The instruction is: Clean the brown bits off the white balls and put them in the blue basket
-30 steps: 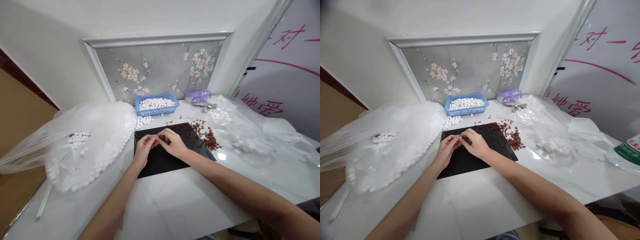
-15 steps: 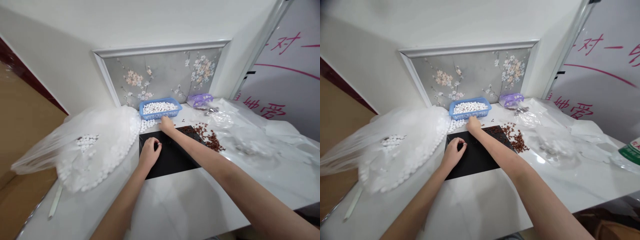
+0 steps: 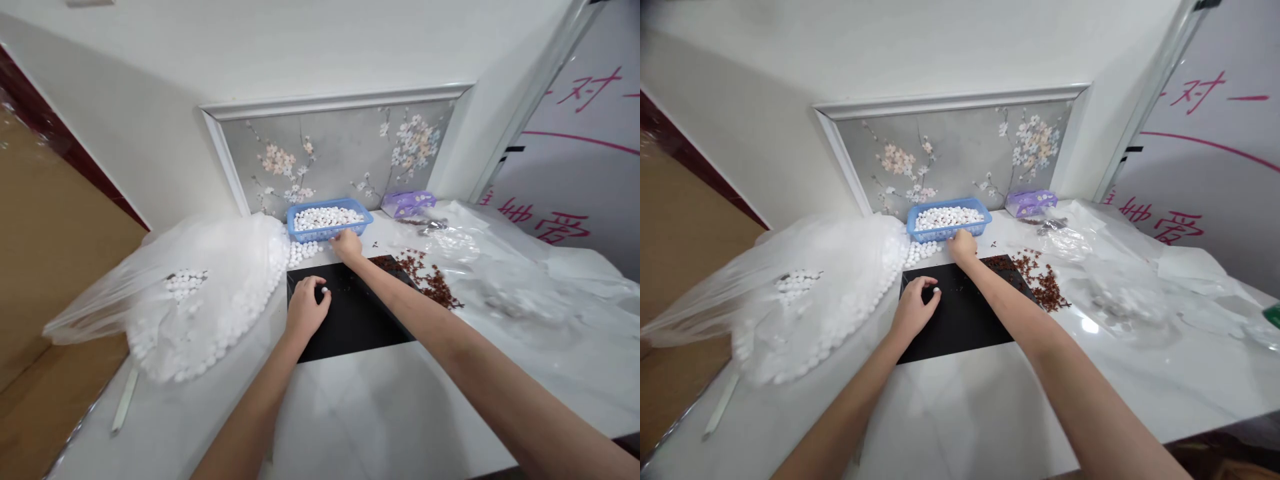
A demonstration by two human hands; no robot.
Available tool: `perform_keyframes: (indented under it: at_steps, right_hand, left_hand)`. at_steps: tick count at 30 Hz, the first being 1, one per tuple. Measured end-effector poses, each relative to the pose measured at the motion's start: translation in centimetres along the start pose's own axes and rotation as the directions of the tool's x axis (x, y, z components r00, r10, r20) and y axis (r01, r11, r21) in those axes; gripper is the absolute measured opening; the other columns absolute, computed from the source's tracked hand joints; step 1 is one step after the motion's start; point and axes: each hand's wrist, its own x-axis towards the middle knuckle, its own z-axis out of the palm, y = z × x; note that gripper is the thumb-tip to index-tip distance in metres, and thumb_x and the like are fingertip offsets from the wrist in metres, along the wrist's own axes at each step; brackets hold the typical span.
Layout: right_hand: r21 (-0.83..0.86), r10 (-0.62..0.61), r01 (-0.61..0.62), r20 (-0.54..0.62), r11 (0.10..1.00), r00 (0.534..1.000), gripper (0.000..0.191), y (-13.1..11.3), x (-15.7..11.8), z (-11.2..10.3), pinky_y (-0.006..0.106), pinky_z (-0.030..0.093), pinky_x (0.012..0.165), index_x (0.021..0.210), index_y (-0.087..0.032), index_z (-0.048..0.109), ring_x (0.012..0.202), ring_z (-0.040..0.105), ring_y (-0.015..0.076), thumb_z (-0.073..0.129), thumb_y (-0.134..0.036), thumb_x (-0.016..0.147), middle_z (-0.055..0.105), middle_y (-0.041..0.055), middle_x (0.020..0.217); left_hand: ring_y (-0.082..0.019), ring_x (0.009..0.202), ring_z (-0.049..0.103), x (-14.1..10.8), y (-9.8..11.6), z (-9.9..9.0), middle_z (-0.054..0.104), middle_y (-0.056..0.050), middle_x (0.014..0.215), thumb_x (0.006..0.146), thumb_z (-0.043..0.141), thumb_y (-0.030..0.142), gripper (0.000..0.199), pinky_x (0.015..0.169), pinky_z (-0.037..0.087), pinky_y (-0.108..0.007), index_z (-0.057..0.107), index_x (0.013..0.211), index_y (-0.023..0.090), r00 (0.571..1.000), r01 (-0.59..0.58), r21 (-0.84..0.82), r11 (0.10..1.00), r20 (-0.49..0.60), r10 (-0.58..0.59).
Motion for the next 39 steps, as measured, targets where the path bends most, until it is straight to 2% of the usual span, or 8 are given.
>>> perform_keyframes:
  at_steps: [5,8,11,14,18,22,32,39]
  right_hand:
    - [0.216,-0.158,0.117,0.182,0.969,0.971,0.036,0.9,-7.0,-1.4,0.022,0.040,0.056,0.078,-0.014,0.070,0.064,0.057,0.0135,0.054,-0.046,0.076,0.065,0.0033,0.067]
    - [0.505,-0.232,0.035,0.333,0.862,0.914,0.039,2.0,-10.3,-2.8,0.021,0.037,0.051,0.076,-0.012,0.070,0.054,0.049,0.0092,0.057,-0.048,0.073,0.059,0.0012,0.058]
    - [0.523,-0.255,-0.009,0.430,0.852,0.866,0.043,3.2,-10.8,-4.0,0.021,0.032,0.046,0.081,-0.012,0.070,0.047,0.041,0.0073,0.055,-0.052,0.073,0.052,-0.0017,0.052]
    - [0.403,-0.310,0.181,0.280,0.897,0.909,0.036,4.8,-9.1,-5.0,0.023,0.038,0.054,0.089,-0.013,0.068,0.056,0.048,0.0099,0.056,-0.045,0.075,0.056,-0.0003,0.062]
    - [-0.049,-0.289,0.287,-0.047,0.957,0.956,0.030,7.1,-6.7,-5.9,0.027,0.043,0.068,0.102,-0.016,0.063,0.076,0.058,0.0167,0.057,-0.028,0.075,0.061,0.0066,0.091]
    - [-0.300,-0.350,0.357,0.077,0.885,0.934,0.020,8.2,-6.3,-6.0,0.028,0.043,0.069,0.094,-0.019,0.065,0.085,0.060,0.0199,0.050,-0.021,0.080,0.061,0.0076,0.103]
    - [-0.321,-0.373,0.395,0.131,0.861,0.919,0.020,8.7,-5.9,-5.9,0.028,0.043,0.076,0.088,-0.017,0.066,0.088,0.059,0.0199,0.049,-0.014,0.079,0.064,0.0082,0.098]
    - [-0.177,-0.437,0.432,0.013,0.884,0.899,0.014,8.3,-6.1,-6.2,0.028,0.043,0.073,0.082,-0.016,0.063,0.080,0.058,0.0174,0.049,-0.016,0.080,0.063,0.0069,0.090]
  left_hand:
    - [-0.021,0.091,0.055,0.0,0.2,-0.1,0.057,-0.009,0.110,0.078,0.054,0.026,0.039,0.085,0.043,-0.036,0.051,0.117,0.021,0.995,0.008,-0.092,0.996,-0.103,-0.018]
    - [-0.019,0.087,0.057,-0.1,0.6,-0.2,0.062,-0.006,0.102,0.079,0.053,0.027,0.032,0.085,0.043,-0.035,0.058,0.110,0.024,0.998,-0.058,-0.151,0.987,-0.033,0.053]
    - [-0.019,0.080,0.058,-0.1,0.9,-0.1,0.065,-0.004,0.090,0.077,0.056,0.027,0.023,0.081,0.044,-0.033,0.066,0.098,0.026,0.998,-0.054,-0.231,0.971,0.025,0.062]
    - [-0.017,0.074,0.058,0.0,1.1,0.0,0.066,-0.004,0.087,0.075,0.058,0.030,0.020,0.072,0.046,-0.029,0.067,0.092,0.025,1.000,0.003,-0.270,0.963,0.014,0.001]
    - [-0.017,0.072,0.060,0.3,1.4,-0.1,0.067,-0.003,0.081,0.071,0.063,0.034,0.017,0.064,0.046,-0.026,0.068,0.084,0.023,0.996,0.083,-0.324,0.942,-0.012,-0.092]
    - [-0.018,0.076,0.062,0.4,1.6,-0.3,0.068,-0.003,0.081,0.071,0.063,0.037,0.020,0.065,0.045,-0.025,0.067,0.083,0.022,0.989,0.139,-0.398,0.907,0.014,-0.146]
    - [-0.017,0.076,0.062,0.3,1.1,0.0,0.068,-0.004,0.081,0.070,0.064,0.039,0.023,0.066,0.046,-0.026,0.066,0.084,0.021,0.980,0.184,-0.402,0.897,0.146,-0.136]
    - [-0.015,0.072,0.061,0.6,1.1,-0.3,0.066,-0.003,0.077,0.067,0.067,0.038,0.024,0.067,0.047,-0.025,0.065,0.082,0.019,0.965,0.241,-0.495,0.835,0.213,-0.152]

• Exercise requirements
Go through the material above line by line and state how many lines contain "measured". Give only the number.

• Answer box
2